This article is to provide advanced advice on security policies with best practices for administrator level users for Palo Alto Firewalls and virtual systems.
The firewall administrators at The University of Wisconsin Madison inherited security policies from previous network security firewalls during the first initiative in 2017 to migrate to the Palo Alto firewalls. With this migration, the naming scheme was setup as:
"Vlan-####-Rule-##"
These names are adjustable by the firewall admin to reflect the use of the rule
During the firewall migration the engineers implemented a naming schema for tags to provide clarity. The naming scheme begins with the traffic direction, followed by the departmental code, then the VLAN number, then the name of the physical firewall where the rule resides. Examples are:
"IN-UNITSHORTCODE-VLAN-FIREWALLNAME"
"OUT-UNITSHORTCODE-VLAN-FIREWALLNAME"
The rule "type" can change from Universal to inter/intra-zone to limit unwanted access.
When applying Security Zones, it is best practice from Palo Alto to avoid "Any" in the source or destination zone fields. This opens the possibility for the any-any rule to unintentionally allow sessions that are not accounted for or unintended. Rather, use specific zones for the desired source or destination.
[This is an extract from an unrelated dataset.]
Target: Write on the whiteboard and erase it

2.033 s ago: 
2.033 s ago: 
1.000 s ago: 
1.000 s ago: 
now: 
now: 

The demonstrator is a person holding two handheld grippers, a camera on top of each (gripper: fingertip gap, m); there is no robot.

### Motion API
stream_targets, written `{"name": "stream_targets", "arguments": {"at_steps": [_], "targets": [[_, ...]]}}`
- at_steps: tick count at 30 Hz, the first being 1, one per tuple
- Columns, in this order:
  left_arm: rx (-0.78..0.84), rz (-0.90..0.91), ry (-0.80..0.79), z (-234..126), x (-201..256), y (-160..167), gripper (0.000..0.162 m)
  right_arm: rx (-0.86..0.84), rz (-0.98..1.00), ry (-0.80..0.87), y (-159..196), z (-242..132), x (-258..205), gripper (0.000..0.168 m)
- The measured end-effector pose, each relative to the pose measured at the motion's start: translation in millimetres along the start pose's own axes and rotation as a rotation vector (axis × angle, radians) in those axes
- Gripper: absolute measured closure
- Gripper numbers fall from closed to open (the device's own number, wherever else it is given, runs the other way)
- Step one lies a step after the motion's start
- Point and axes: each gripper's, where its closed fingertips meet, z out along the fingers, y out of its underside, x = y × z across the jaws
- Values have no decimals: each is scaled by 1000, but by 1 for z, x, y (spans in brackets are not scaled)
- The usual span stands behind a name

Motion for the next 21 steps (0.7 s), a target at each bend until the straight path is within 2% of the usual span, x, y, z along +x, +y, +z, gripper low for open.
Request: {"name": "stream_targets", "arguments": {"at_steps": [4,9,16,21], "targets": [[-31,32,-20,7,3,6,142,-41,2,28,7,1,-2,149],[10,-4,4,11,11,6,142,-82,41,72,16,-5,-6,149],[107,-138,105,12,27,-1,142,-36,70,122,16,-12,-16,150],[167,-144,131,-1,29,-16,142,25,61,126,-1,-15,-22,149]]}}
When the firewall processes a packet it takes the packet and attempts to match it to a rule to allow the packet to flow through the firewall.
The concept of the Application ID feature is the Next Generation feature which the Palo Alto firewalls provide, to verify access requests match the official use-case.
Palo Alto by default has columns hidden, these can be shown by hovering over a column header to display sub-menus.
Rule Usage
With PAN OS version 8.1 the Rule Usage hit-counters were provided for each rule. As seen in the above image the rule usage is broken down into Hit Count, Last Hit and First Hit.